== THE TASK ==
The required output is the line that contains "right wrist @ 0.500" through the last line of the data, retyped verbatim and with nothing added.

== PROVIDED MATERIAL ==

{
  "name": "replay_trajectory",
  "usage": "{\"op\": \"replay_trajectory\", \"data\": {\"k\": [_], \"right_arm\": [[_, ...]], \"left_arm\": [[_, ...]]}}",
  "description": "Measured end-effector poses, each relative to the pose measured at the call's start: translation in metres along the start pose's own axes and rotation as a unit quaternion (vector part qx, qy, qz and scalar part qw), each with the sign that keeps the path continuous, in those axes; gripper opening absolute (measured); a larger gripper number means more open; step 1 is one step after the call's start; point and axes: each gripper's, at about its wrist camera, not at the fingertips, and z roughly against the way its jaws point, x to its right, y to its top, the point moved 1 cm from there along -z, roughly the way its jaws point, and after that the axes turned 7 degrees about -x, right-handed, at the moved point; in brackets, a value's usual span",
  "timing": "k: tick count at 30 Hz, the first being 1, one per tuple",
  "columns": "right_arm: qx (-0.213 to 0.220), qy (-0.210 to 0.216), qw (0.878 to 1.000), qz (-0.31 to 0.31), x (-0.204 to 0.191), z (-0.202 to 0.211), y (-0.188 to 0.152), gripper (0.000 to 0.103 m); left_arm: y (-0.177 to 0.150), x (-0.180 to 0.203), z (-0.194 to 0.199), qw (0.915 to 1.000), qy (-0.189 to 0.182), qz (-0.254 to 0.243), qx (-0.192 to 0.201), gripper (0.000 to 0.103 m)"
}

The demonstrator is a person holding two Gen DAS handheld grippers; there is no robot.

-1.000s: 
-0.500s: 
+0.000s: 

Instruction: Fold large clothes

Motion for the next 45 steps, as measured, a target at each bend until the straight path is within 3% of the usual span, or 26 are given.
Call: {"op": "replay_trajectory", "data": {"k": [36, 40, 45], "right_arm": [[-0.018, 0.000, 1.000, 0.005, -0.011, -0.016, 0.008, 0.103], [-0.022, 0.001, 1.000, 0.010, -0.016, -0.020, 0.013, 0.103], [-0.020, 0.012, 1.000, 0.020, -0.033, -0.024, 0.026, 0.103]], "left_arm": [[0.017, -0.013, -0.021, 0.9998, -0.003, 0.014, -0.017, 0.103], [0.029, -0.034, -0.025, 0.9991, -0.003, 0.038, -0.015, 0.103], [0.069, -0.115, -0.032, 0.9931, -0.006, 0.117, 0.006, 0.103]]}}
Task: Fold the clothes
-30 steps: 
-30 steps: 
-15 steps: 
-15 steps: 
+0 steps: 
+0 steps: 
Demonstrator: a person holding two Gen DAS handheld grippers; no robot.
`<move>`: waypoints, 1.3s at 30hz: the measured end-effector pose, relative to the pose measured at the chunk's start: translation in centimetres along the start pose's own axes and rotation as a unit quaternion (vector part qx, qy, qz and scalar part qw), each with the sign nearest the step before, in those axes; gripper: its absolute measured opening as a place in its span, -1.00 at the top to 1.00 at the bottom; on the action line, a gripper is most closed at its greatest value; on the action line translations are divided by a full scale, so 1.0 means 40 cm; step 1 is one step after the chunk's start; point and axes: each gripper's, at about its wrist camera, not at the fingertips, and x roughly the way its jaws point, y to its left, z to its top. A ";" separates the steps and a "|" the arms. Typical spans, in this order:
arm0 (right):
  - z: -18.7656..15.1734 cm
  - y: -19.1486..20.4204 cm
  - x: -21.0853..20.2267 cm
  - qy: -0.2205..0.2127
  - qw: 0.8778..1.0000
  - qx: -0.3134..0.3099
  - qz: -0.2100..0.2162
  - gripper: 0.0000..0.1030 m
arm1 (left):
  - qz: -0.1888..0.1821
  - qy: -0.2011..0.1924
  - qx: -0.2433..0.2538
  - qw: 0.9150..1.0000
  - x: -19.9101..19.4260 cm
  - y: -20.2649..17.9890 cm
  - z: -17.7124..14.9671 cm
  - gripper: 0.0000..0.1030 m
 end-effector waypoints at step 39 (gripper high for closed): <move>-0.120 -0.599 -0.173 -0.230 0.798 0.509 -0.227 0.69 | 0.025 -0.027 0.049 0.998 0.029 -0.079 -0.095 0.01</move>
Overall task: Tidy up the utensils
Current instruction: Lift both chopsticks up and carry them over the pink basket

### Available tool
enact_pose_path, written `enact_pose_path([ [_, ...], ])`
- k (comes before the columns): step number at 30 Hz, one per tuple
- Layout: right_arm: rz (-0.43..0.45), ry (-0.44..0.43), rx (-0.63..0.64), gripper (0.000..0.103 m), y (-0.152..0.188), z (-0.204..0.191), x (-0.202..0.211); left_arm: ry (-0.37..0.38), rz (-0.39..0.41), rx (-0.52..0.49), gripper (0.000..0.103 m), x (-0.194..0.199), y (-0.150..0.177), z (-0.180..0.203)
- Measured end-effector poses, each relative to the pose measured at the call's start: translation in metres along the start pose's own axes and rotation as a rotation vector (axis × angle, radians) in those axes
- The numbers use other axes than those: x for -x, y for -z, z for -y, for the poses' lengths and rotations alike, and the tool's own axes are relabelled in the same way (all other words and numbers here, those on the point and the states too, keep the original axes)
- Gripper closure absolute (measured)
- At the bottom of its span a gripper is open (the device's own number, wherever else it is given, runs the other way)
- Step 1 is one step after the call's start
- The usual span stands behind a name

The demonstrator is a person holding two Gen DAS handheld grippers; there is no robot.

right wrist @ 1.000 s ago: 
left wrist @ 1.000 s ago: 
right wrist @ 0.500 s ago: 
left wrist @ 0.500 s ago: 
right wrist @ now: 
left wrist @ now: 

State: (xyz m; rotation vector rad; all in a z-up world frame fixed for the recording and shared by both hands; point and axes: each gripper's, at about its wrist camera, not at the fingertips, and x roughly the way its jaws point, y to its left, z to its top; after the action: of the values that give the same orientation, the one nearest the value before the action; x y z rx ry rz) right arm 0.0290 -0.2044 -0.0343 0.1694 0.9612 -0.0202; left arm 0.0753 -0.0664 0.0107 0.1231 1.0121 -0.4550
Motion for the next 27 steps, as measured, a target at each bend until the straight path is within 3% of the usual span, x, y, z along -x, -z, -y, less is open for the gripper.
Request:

== SOLVED PROBLEM ==
right wrist @ 0.500 s ago: 
left wrist @ 0.500 s ago: 
right wrist @ now: 
left wrist @ now: 

State: (xyz m; rotation vector rad; all in a z-up world frame fixed for the recording and shared by both hands; point and axes: each gripper's, at about its wrist camera, not at the fingertips, and x roughly the way its jaws point, y to its left, z to its top; after the action: of the values that give the same orientation, the one nearest the value before the action; x y z rx ry rz) right arm 0.0290 -0.2044 -0.0343 0.1694 0.9612 -0.0202; left arm 0.0753 -0.0664 0.0107 0.1231 1.0121 -0.4550
Motion for the next 27 steps, as measured, a target at each bend until the straight path is within 3% of the usual span, x, y, z along -x, -z, -y, less is open for the gripper.
Request:

The exercise requires no additional output.